Unfortunately, most of the details of her analysis are based on data the utility has labeled as extremely sensitive or confidential, so her numbers are also either redacted or contained in sealed documents. The most important energy investment in Virginia’s history is being made with customers kept in the dark. Testimony from other witnesses is also riddled with redactions, and much of the May hearing will likely be behind closed doors.
Kuleshova also details the risks being imposed on Dominion’s 2.6 million Virginia ratepayers, again almost all of it hidden behind secrecy, pages and pages of inked-over text.
Dominion proposes to build 176 turbines, each capable of generating 14.7 megawatts of electricity, 27 miles off the coast of Virginia Beach. It hopes to start construction next year and be fully operational for 2027. The case has already built up a massive file of documents and exhibits. Public comments are being taken here until May 16.
If approved, the costs for the project will begin to appear on customer bills this September in a new stand-alone rate adjustment clause (RAC). It starts small but ramps up quickly during the construction process and should peak in 2027 to just over $14 for a residential customer using 1,000 kilowatt hours in a month. This RAC will work differently, with customers credited for certain avoided costs. Thus after plant operation begins the bill charge may start to decline.

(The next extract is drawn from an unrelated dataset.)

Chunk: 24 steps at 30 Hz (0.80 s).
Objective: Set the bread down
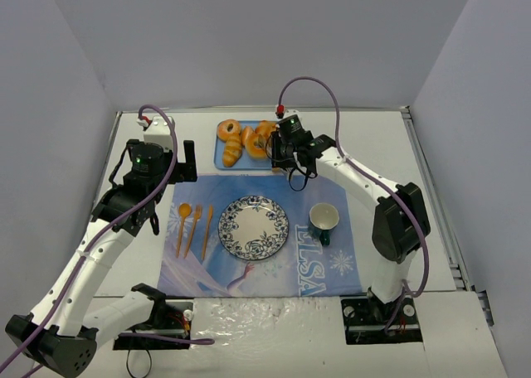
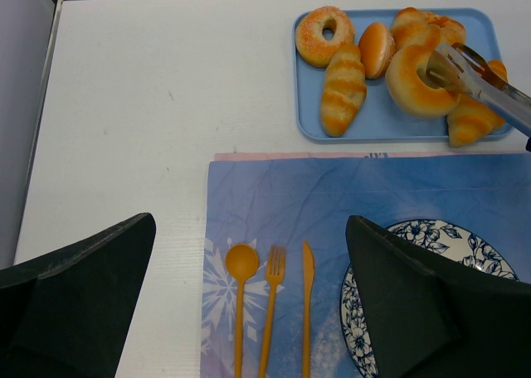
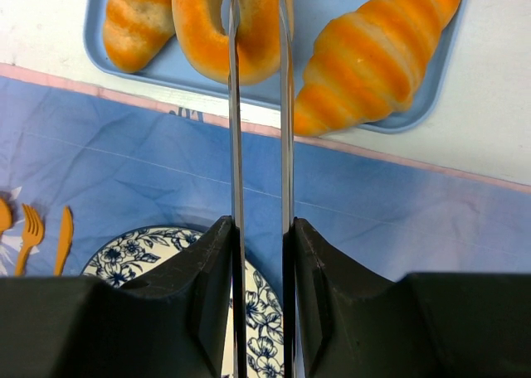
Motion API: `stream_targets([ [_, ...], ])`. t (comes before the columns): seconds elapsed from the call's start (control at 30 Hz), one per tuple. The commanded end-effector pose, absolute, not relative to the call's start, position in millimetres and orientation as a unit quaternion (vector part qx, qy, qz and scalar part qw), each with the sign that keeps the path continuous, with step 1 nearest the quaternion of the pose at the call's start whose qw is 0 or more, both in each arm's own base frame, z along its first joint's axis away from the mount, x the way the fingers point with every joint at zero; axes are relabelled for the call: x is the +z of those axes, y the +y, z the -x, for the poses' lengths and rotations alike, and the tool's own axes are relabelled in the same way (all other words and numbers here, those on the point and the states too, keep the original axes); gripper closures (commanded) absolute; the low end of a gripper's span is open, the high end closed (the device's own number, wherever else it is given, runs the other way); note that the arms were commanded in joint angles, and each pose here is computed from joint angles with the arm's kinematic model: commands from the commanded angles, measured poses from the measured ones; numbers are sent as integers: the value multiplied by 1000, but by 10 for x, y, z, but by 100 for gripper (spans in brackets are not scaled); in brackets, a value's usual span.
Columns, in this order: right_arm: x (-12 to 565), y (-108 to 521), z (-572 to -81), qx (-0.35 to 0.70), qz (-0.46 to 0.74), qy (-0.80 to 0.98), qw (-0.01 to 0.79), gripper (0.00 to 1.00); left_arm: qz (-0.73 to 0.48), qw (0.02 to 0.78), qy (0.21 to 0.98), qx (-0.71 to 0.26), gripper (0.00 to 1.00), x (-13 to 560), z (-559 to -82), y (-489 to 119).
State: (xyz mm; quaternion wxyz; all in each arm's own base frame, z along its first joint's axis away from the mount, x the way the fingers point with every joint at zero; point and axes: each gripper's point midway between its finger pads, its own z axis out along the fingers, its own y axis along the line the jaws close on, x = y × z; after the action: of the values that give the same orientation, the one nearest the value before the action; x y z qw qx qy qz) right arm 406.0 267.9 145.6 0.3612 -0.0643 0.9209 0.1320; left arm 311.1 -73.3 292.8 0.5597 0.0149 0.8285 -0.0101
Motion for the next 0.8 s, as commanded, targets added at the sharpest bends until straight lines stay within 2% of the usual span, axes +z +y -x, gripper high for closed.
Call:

President Joseph Biden has put the federal government on a crash course of offshore wind development on the Eastern Seaboard, with more lease areas expected to be claimed. Among all the projects so far, as testimony from the advocacy group Clean Virginia has detailed, Dominion’s is 1) the largest by far and 2) the only one that will be owned by a monopoly utility with its ratepayers directly providing the capital and profit and bearing great risk.
Every other project as of last year is owned by a third-party developer who will sell the power to a specific utility under a power purchase agreement or sell the related renewable energy credits to a state or utility. The Clean Virginia analysis does not provide evidence those are cheaper alternatives, but it becomes a fair question to ask. There is also (yet again) sealed testimony from that expert witness which may address that question.
The party to the case charged by law with representing Virginia’s consumers, Attorney General Jason Miyares (R), did not have his outside expert witness focus on the company’s calculation of levelized cost of energy. That testimony focused on how the project is not needed for its energy production, not really needed to meet emission reduction goals, and the company’s claims that the project is a net financial benefit to consumers is based on faulty assumptions.
Both the AG’s witness and the SCC staff go into detail arguing the claimed customer benefit (measured as net present value) is really negative, and substantially so. Like the calculation of levelized cost of energy, however, there is no firm guideline or agreed upon industry standard what to include and what to exclude in the formula. The two SCC judges (the 2022 Assembly failed to fill a vacancy) will decide.
Despite the finding that using different but still reasonable assumptions, the project might exceed its legislative cost target, the SCC staff did not recommend that the Commission reject the application. Neither did the Attorney General, the consumer’s representative at the table, despite his evidence that the project benefit numbers are wrong and lower cost approaches were ignored.
Attorney General Miyares, the SCC staff, and other parties have asked the SCC to impose a cost cap on the project, and to find some way to put the cost of any construction delays or overruns back on the utility. There are also solar projects previously approved where if the energy production, as measured by the capacity factor, falls too low consumers are protected from the downside cost.
Hearings are the next major step in the review, starting May 16.